The researchers next worked on producing the same protective effect pharmacologically. They applied several known antioxidant compounds directly to the animals' inner ears and exposed them to toxic continuous noise designed to mimic gunfire. As hoped, the antioxidant drugs kept inner-hair-cell damage to a minimum.
"Those experiments proved our point," said Henderson, "but the results weren't applicable clinically. You can't inject drugs into the inner ears of humans."
Would the drugs still protect the ear if taken internally, was the next question? To find out, Henderson and Hu injected the known antioxidant NAC, already approved for human use, into the study animals' abdomens, and performed the toxic noise test. The answer was "yes:" Delivering the drug systemically was very effective in preventing hearing loss.

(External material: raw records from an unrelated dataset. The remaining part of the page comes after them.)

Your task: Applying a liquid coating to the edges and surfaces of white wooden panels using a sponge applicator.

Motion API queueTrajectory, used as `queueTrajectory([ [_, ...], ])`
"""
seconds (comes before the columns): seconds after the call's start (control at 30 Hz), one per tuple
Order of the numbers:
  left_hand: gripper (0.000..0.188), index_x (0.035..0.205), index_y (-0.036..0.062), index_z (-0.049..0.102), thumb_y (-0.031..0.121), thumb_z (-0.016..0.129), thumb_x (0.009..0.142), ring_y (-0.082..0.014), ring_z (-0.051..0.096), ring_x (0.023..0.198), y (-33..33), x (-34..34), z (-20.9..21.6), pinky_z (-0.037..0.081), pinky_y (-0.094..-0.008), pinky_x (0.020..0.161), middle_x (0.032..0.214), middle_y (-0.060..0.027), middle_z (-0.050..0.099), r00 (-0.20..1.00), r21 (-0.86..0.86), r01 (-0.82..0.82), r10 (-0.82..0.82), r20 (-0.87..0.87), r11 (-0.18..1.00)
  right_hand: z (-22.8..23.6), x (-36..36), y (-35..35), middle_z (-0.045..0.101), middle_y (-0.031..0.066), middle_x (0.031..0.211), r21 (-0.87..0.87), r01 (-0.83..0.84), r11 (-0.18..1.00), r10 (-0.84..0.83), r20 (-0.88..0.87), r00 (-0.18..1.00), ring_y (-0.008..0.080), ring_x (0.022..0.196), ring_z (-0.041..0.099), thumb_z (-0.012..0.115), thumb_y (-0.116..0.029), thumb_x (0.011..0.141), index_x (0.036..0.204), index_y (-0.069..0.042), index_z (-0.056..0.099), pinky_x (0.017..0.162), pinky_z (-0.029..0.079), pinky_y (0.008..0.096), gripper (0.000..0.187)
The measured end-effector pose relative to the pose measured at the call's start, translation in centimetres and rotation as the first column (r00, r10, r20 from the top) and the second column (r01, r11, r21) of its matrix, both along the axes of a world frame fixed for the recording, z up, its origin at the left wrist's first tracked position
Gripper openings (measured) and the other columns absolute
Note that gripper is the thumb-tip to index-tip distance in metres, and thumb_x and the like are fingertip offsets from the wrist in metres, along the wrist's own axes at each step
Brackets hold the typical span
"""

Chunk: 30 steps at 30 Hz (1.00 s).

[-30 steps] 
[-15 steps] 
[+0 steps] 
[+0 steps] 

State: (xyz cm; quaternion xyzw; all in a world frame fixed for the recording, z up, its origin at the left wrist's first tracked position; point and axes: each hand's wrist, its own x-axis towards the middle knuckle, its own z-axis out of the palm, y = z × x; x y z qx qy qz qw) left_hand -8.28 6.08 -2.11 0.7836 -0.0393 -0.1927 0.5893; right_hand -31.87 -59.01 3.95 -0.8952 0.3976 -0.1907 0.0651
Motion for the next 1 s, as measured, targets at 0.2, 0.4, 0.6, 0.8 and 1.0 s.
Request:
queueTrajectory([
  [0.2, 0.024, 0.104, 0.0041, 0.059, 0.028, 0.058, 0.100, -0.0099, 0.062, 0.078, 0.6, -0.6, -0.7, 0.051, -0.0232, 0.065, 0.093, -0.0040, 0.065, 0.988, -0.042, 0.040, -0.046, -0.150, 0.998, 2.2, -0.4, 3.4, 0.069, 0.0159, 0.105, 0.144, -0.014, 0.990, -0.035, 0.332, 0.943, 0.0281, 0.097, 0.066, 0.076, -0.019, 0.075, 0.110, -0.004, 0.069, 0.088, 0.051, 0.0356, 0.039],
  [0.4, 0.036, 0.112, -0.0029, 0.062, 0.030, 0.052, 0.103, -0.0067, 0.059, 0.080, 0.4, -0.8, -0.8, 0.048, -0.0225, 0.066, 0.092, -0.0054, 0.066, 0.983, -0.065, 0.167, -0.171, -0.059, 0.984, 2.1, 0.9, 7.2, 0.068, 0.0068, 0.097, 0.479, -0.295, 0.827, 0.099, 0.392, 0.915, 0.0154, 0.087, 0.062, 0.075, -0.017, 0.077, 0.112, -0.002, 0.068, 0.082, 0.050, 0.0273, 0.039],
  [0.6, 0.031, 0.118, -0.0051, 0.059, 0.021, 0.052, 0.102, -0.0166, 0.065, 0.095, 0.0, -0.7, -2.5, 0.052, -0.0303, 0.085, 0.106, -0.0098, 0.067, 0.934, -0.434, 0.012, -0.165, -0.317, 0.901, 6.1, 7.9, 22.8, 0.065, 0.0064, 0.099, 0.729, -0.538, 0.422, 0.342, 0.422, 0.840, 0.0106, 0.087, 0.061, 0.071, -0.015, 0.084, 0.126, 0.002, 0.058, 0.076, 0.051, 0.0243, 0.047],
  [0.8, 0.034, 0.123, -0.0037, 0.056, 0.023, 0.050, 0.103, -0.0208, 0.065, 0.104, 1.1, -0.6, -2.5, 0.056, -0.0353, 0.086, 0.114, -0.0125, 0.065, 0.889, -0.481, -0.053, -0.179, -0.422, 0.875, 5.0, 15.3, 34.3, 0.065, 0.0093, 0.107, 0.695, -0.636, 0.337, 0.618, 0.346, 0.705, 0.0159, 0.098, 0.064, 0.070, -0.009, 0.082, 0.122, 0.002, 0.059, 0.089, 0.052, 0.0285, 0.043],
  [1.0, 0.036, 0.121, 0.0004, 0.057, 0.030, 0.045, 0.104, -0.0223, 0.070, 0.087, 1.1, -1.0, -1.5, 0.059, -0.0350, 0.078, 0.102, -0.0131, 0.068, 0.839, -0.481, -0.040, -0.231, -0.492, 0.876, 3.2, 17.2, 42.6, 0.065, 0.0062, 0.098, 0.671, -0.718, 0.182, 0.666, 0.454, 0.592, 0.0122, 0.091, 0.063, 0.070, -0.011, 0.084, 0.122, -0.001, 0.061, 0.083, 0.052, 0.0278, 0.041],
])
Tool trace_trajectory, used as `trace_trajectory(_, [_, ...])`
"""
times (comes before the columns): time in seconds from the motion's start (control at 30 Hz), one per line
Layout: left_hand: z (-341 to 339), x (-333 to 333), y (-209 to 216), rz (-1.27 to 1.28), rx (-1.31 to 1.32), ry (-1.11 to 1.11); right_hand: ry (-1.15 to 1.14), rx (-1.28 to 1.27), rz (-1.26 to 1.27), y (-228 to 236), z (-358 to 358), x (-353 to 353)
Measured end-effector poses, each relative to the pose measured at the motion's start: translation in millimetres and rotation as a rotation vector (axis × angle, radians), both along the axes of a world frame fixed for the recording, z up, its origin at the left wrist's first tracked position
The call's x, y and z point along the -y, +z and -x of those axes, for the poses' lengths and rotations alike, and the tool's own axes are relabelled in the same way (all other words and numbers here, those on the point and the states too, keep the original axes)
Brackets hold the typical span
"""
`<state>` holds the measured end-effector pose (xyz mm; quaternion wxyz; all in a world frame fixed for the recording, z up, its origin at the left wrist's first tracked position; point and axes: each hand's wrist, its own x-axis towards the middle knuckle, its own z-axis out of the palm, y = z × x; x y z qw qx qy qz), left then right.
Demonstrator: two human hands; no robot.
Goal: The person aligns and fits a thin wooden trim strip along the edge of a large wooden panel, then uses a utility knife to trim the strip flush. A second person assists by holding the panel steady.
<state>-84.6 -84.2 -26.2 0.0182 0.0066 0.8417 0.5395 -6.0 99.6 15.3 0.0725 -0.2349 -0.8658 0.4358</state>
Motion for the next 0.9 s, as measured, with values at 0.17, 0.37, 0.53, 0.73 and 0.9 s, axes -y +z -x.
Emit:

Enter American Biohealth Group, LLC, which acquired the license to develop the drug into an easily useable form. That work made possible the upcoming clinical trial using dissolvable NAC. Marines will swallow a glass-full of a drink containing NAC at every meal during the war games. Their hearing tests will be compared with fellow Marines who didn't receive the drug. Results of the clinical trial are expected in Spring 2004. Henderson is a consultant on the clinical trial, headed by Kopke, and is involved in its planning.
Meanwhile, Henderson and center researchers are forging ahead with research on another class of compounds called SRC-inhibitors.
"NAC has promise," said Henderson, "but SRC-inhibitors are even more promising for noise-induced hearing loss. What is equally exciting, other drugs we are interested in may stop the progression of age-related hearing loss as well."
SRC-inhibitors play a direct role in preventing cell death. The center researchers are testing a specific SRC-inhibitor developed by David Hangauer, Ph.D., associate professor of medicinal chemistry in UB's College of Arts and Sciences, who is investigating the compound's potential as an anti-cancer drug. Henderson is collaborating on research into its possibilities for preventing hearing loss with Thomas Nicotera, M.D., research professor at Roswell Park Cancer Institute, who has expertise in the action of free radicals on cell death.
SRC-inhibitors block the early stages of one kind of cell death, which, if allowed to progress, releases an explosion of free radicals, Henderson noted. By preventing free-radical formation, this mode of action allows for a much smaller dose of the drug than is required with NAC, he said.
"To protect inner-ear hair cells through antioxidant activity, you need one molecule of antioxidant for every free-radical molecule, so if you have 50 million free radicals you need a substantial amount of the drug," he said. "To prevent formation of free radicals, you need about 1/500th of that amount.
"Learning how cells die in the inner ear has opened up new opportunities for prevention and treatment," Henderson said. "The three main causes of hearing loss -- noise, ototoxic drugs and aging -- appear to involve the common factor of oxidative stress, either through increased free radical formation or reduced antioxidant availability.
"Loss of hearing is the second most common health problem of the elderly," Henderson noted. "Previous studies of age-related hearing loss showed that treatment with antioxidants may prevent or decrease the deafness that often comes with increasing years. If our work at UB can help decrease hearing loss from both noise and aging, we will have made great strides toward our goal of defeating this disabling condition."